> **Exercise brief**:
Check each line of the material for the string "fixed", then give only how many lines have it.

Start of Given data

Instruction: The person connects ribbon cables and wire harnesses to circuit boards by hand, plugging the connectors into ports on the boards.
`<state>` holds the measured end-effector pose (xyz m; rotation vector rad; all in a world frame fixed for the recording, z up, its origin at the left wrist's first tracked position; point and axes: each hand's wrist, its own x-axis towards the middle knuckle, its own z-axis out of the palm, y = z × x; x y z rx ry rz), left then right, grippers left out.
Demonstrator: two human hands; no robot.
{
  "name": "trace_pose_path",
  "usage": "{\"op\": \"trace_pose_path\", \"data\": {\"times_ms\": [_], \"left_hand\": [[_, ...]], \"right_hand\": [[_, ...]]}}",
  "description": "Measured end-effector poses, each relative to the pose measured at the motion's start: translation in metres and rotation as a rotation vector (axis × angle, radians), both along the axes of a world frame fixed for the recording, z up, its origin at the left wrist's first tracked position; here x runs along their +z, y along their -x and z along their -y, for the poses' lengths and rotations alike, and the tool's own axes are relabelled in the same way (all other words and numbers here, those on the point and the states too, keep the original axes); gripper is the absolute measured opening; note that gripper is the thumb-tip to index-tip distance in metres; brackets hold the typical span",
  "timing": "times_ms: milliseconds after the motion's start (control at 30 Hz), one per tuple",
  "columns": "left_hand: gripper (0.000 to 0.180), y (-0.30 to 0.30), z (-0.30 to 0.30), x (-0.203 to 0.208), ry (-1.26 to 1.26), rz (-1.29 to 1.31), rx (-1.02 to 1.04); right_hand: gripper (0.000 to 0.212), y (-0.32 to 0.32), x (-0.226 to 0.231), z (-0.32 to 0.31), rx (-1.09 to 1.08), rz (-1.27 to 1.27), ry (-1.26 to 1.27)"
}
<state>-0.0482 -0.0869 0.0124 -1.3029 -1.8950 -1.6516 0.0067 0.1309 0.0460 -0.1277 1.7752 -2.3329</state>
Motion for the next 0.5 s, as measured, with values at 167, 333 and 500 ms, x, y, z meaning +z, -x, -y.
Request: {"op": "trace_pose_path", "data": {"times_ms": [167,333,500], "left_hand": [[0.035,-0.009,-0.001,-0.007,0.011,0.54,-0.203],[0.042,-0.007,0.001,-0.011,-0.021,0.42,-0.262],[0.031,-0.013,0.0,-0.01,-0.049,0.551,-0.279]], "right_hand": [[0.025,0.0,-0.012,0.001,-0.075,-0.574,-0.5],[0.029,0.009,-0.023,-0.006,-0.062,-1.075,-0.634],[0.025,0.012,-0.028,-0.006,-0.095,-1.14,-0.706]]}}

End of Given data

> **Problem solution**:
2